◆ **Assignment**
Select all lines holding the word "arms" from the entries that follow.

◆ **Data items**
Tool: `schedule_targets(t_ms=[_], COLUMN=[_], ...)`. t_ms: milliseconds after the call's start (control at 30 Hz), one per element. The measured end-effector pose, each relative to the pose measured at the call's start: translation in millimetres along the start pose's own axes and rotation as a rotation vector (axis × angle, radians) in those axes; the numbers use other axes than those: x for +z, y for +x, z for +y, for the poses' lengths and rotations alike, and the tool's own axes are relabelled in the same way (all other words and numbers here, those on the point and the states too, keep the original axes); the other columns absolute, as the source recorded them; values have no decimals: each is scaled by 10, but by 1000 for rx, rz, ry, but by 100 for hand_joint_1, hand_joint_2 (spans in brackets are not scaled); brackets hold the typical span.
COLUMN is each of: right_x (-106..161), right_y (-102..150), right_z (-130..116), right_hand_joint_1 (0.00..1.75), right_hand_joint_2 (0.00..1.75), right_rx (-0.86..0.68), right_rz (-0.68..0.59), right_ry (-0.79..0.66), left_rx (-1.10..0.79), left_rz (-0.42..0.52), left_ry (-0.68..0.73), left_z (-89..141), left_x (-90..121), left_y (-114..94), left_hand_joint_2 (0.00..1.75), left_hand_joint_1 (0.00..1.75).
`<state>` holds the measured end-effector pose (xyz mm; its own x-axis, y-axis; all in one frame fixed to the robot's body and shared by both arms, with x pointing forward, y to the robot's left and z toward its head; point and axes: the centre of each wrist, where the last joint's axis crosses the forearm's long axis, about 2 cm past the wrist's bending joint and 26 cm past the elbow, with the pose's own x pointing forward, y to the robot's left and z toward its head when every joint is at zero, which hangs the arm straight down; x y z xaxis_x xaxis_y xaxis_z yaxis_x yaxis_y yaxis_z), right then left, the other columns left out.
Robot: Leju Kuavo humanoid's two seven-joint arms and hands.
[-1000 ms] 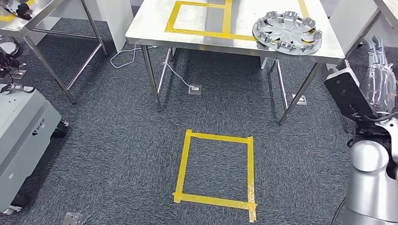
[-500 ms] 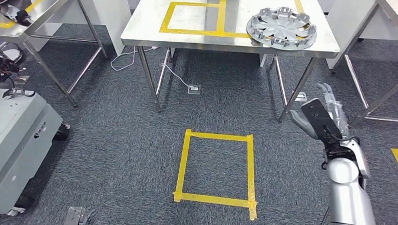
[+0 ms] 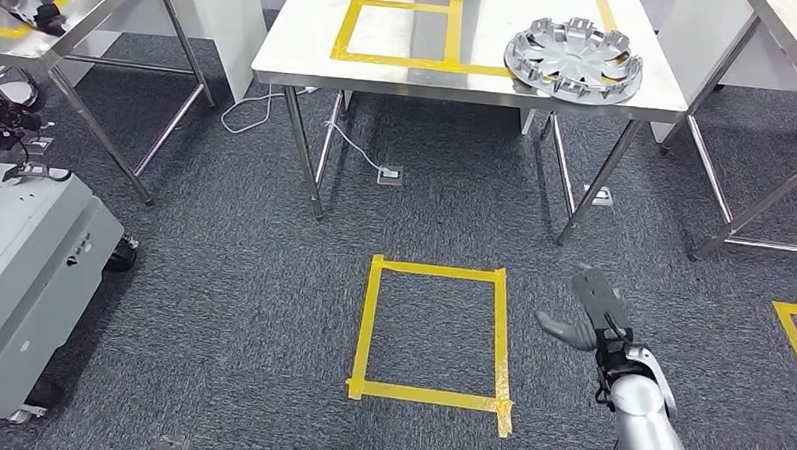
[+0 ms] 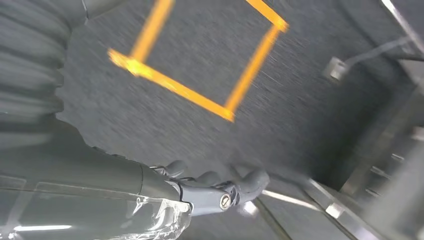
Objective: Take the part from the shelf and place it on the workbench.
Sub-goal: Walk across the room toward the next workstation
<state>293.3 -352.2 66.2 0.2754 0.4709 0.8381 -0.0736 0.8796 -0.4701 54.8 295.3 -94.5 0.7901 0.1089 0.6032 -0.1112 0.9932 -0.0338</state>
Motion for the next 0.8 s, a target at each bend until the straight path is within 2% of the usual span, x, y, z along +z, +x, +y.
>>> schedule_targets(t_ms=[33, 300, 433, 533, 700, 800], right_x=[51, 587, 867, 957, 934, 953], right_y=[-119, -942, -1206, -1275, -1233, -1236], right_z=[65, 579, 805, 909, 986, 1058], right_hand_joint_1=[0, 0, 0, 0, 0, 0], right_hand_joint_2=[0, 0, 0, 0, 0, 0], right_rx=[-13, -114, -175, -222, -288, -332], right_rz=[38, 334, 451, 494, 498, 518], right_ry=[20, 154, 198, 212, 208, 207], left_rx=[-2, -21, -30, -30, -33, -45], left_rz=[3, -15, 27, 117, 335, 436], left_ry=[-2, -11, -17, -26, -33, -26], left_z=[-7, -40, -49, -68, -58, -2], left_x=[-8, -132, -120, -32, 301, 468], left_y=[12, 243, 190, -38, -645, -886], left_hand_joint_2=[0, 0, 0, 0, 0, 0], left_hand_joint_1=[0, 0, 0, 0, 0, 0])
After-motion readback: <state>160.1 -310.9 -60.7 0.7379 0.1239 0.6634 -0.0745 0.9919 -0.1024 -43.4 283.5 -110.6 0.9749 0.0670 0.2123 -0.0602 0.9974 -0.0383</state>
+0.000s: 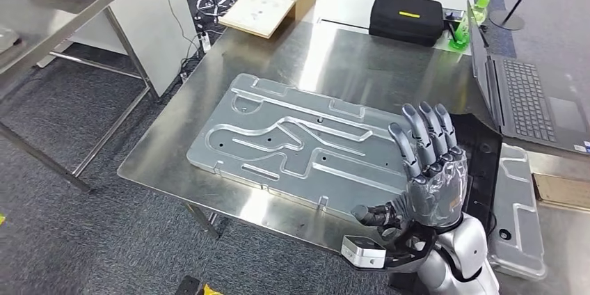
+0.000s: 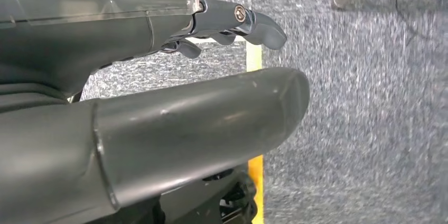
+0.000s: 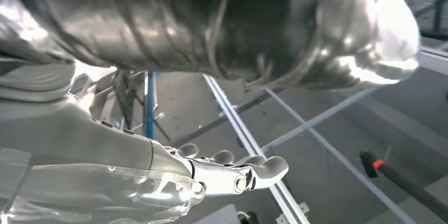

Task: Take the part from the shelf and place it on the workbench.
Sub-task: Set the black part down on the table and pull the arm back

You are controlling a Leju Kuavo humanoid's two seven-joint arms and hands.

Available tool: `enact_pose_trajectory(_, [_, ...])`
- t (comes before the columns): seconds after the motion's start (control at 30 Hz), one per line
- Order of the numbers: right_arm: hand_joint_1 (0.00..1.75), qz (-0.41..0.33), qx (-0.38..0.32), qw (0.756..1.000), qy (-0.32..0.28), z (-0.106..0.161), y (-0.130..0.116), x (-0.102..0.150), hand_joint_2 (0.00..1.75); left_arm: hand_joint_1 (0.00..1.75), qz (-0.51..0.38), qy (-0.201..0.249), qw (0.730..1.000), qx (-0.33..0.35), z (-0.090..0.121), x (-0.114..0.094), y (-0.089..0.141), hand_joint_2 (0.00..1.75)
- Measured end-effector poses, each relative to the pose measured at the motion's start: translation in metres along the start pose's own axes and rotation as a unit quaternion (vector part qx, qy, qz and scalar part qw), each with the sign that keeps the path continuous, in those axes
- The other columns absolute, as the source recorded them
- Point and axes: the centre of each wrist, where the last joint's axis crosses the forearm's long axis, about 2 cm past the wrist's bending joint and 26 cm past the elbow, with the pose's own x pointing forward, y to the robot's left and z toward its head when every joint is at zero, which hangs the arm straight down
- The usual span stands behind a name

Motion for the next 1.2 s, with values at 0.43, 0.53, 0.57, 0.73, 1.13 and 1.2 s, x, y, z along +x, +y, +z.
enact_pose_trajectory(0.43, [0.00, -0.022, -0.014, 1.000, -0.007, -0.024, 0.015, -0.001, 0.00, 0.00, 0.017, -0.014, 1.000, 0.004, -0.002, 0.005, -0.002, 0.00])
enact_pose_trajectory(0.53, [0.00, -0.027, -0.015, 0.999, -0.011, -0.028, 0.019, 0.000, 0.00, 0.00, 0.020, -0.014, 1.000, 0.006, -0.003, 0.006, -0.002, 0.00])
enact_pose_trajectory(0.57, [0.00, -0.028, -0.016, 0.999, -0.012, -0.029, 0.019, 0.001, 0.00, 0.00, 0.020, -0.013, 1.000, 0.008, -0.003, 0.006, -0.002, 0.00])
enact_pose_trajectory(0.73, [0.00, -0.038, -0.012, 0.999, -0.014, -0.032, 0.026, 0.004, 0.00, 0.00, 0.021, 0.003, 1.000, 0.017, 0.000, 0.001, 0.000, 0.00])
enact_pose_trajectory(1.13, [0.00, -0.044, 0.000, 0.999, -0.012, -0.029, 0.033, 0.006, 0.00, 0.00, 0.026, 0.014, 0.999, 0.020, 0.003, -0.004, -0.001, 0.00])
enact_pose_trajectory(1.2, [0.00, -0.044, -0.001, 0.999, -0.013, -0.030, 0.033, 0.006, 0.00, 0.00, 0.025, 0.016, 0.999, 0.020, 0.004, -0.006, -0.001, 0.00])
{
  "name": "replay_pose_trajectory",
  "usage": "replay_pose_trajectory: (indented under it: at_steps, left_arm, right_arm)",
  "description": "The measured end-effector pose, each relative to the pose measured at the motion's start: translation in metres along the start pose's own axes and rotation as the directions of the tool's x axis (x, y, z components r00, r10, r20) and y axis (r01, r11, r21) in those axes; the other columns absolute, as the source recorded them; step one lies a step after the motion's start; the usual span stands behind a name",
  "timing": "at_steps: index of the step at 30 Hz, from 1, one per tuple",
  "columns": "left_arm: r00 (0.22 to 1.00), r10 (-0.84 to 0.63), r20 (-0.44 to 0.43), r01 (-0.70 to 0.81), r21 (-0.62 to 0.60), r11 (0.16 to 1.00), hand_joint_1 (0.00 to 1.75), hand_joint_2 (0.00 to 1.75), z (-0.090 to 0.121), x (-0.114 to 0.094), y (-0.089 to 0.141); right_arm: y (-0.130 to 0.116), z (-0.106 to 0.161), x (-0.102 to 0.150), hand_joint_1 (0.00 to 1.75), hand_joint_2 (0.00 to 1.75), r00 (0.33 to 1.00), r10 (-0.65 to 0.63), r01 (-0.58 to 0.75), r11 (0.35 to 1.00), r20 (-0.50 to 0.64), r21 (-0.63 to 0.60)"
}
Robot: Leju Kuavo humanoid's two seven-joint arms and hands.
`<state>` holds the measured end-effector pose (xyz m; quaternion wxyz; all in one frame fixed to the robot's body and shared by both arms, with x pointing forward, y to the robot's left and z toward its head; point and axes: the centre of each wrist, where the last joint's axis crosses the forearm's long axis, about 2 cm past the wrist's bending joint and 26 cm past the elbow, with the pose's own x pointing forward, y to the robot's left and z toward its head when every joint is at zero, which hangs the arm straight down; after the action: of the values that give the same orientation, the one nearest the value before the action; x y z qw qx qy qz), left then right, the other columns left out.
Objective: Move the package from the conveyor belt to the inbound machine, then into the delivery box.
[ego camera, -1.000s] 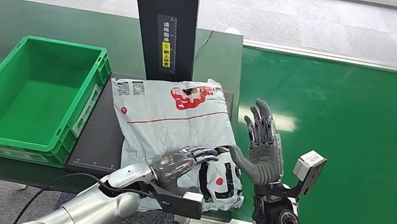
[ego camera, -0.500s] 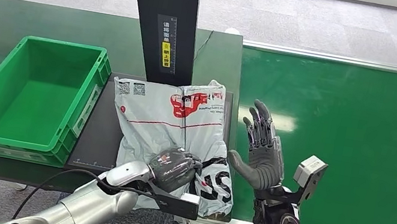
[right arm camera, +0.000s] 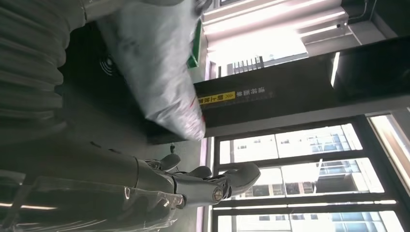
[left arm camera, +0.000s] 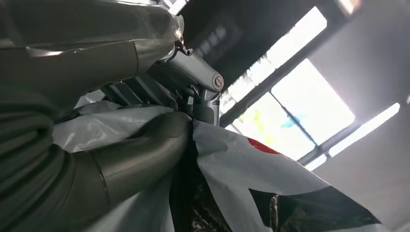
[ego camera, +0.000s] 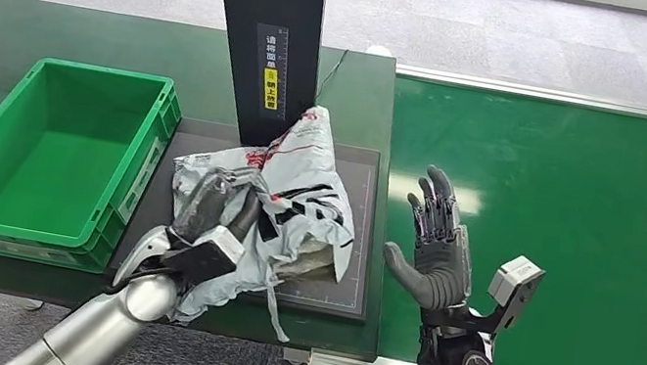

◆ **Task solution**
`<state>` holds the measured end-effector pose (xyz mm; its own x-axis, y-axis; all in one frame fixed to the robot's body and shared by both arms, with x pointing forward, y to the robot's left and z toward its head; point and axes: the centre of each wrist, where the last joint's axis crosses the forearm's long axis, about 2 cm past the wrist's bending joint and 26 cm past the elbow, with the pose's own x pointing forward, y to the robot's left and z toward its head when every joint is at zero, which hangs the arm straight down; x y z xaxis_x xaxis_y xaxis_z yaxis_x yaxis_y yaxis_z), right then left, the other columns left out.
Robot: Leju Kuavo humanoid's two seven-joint arms and hands.
You are controlling a Leju Kuavo humanoid's two seven-joint arms and hands.
Robot: Leju Kuavo humanoid's two seven-joint arms and hands.
`<state>` holds the measured end-effector pose (xyz m; quaternion wxyz; all in one frame fixed to the robot's body and shared by both arms, with x pointing forward, y to the robot's left and z toward its head; point and axes: the centre of each wrist, where the last joint's axis crosses the forearm's long axis, about 2 cm past the wrist's bending joint and 26 cm past the elbow, with the pose's own x pointing forward, y to the robot's left and z toward its head when every joint is at zero, which hangs the arm straight down; after the action: of the values that give the same orientation, the one nearest the value before the action; x y z qw qx qy qz), left then right, the other columns left out.

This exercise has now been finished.